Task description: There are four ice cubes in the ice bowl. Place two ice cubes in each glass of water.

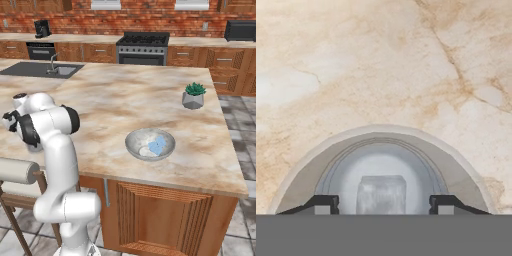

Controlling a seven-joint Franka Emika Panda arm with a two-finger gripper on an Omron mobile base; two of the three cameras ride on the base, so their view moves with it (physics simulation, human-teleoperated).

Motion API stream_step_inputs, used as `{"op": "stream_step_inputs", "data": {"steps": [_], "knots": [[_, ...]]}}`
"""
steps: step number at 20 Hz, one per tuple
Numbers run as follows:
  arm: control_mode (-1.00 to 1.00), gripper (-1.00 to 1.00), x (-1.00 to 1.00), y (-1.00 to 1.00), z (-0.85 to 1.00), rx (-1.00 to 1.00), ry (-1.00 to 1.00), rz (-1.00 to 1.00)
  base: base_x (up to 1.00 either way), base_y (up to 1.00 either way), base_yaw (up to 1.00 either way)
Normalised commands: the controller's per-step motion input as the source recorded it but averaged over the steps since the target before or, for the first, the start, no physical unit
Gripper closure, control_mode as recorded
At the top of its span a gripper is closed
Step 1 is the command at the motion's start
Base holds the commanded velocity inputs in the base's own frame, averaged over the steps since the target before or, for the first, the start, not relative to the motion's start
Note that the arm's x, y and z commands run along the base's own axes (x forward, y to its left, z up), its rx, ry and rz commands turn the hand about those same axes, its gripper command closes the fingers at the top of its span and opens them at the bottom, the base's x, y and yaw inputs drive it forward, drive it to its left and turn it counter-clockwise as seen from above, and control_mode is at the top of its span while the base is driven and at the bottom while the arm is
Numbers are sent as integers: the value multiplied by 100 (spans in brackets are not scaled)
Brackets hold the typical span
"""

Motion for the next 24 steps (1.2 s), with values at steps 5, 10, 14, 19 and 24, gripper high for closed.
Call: {"op": "stream_step_inputs", "data": {"steps": [5, 10, 14, 19, 24], "knots": [[-100, 100, 24, 0, 0, 0, 0, 0, 0, 0, 0], [-100, 100, 3, 0, 19, 0, 0, 0, 0, 0, 0], [-100, 100, -13, -1, 64, 3, -5, 0, 0, 0, 0], [-100, 100, -59, -74, 52, 9, -13, -14, 0, 0, 0], [-100, -100, -67, -100, 17, 12, -14, -19, 0, 0, 0]]}}
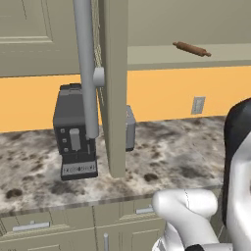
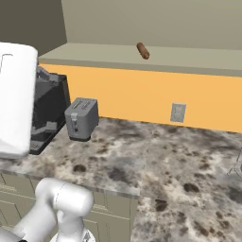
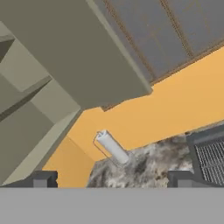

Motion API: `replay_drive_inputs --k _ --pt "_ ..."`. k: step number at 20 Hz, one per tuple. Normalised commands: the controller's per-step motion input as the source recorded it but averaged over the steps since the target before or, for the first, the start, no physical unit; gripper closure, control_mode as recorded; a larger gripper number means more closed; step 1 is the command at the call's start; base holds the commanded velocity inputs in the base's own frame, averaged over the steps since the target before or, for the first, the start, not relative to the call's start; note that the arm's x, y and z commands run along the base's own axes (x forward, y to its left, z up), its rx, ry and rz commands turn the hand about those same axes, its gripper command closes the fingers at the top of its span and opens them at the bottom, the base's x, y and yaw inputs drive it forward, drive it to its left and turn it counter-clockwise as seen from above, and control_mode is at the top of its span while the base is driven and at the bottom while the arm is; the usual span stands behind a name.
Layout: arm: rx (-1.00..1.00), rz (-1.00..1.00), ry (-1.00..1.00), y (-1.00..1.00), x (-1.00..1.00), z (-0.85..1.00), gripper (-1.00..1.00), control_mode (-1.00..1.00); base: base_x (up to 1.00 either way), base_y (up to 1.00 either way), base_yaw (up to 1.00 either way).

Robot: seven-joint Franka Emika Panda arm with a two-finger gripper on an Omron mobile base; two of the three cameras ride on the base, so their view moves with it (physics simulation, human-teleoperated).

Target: Open the cabinet, retrieve the rolling pin, and place it next to the meat on the cutting board to prepare for tenderizing.

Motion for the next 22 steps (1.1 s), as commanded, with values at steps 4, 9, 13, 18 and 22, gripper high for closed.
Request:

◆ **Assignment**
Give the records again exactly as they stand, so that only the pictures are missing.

◆ **Expected answer**
Task description: There are four ice cubes in the ice bowl. Place two ice cubes in each glass of water.


Controlling a seven-joint Franka Emika Panda arm with a two-finger gripper on an Omron mobile base; two of the three cameras ride on the base, so their view moves with it (physics simulation, human-teleoperated).

Motion API stream_step_inputs, used as `{"op": "stream_step_inputs", "data": {"steps": [_], "knots": [[_, ...]]}}`
"""
steps: step number at 20 Hz, one per tuple
Numbers run as follows:
  arm: control_mode (-1.00 to 1.00), gripper (-1.00 to 1.00), x (-1.00 to 1.00), y (-1.00 to 1.00), z (-0.85 to 1.00), rx (-1.00 to 1.00), ry (-1.00 to 1.00), rz (-1.00 to 1.00)
  base: base_x (up to 1.00 either way), base_y (up to 1.00 either way), base_yaw (up to 1.00 either way)
Normalised commands: the controller's per-step motion input as the source recorded it but averaged over the steps since the target before or, for the first, the start, no physical unit
Gripper closure, control_mode as recorded
At the top of its span a gripper is closed
Step 1 is the command at the motion's start
Base holds the commanded velocity inputs in the base's own frame, averaged over the steps since the target before or, for the first, the start, not relative to the motion's start
Note that the arm's x, y and z commands run along the base's own axes (x forward, y to its left, z up), its rx, ry and rz commands turn the hand about those same axes, its gripper command closes the fingers at the top of its span and opens them at the bottom, the base's x, y and yaw inputs drive it forward, drive it to its left and turn it counter-clockwise as seen from above, and control_mode is at the top of its span while the base is driven and at the bottom while the arm is
Numbers are sent as integers: the value multiplied by 100 (spans in brackets are not scaled)
Brackets hold the typical span
"""

Motion for the next 24 steps (1.2 s), with values at steps 5, 10, 14, 19 and 24, gripper high for closed.
Call: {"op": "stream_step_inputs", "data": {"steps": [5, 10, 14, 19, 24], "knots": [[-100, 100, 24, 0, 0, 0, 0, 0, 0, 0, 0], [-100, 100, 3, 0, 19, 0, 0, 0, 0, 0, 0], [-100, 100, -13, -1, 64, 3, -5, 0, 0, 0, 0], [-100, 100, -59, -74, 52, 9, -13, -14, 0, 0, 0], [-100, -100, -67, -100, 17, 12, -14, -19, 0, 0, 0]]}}

Motion API: `replay_drive_inputs --k _ --pt "_ ..."`. k: step number at 20 Hz, one per tuple. Normalised commands: the controller's per-step motion input as the source recorded it but averaged over the steps since the target before or, for the first, the start, no physical unit; gripper closure, control_mode as recorded; a larger gripper number means more closed; step 1 is the command at the call's start; base holds the commanded velocity inputs in the base's own frame, averaged over the steps since the target before or, for the first, the start, not relative to the call's start; note that the arm's x, y and z commands run along the base's own axes (x forward, y to its left, z up), its rx, ry and rz commands turn the hand about those same axes, its gripper command closes the fingers at the top of its span and opens them at the bottom, the base's x, y and yaw inputs drive it forward, drive it to its left and turn it counter-clockwise as seen from above, and control_mode is at the top of its span while the base is driven and at the bottom while the arm is; the usual span stands behind a name.
Layout: arm: rx (-1.00..1.00), rz (-1.00..1.00), ry (-1.00..1.00), y (-1.00..1.00), x (-1.00..1.00), z (-0.85..1.00), gripper (-1.00..1.00), control_mode (-1.00..1.00); base: base_x (up to 1.00 either way), base_y (up to 1.00 either way), base_yaw (up to 1.00 either way).

Robot: seven-joint Franka Emika Panda arm with a two-finger gripper on an Omron mobile base; two of the three cameras ride on the base, so their view moves with it (physics simulation, human-teleoperated).

Target: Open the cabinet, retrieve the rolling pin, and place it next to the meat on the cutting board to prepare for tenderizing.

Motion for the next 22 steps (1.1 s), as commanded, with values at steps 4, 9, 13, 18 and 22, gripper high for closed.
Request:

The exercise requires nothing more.